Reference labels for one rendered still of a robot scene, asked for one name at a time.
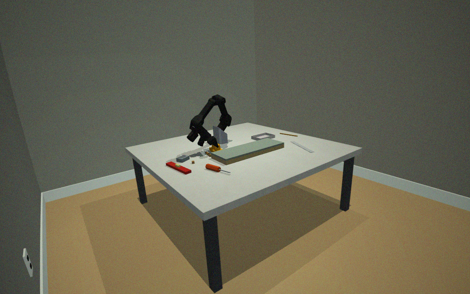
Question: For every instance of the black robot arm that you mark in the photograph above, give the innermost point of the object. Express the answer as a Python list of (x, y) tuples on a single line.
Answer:
[(198, 120)]

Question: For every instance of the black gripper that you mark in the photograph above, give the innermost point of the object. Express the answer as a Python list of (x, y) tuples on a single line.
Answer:
[(211, 140)]

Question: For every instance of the orange-handled awl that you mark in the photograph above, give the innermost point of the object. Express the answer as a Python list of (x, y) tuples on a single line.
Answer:
[(214, 168)]

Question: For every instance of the red flat bar with yellow patch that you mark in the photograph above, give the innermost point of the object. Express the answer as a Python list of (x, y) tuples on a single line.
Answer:
[(178, 168)]

* TASK ITEM *
Everything in the records above should be printed exactly, apart from the pictures.

* EXERCISE OUTPUT *
Reference labels for one rendered still of a robot scene, asked for one name at a time.
Question: For every instance of the black robot arm that you mark in the photograph above, give the innermost point of the object. Express the answer as a Python list of (x, y) tuples on a single line.
Answer:
[(198, 120)]

Question: For every instance of the black gripper that you mark in the photograph above, give the innermost point of the object. Express the answer as a Python list of (x, y) tuples on a single line.
Answer:
[(211, 140)]

Question: For every instance of the orange-handled awl that you mark in the photograph above, give the innermost point of the object. Express the answer as a Python list of (x, y) tuples on a single line.
Answer:
[(214, 168)]

Question: For every instance of the red flat bar with yellow patch that you mark in the photograph above, give the innermost point of the object. Express the answer as a Python list of (x, y) tuples on a single line.
Answer:
[(178, 168)]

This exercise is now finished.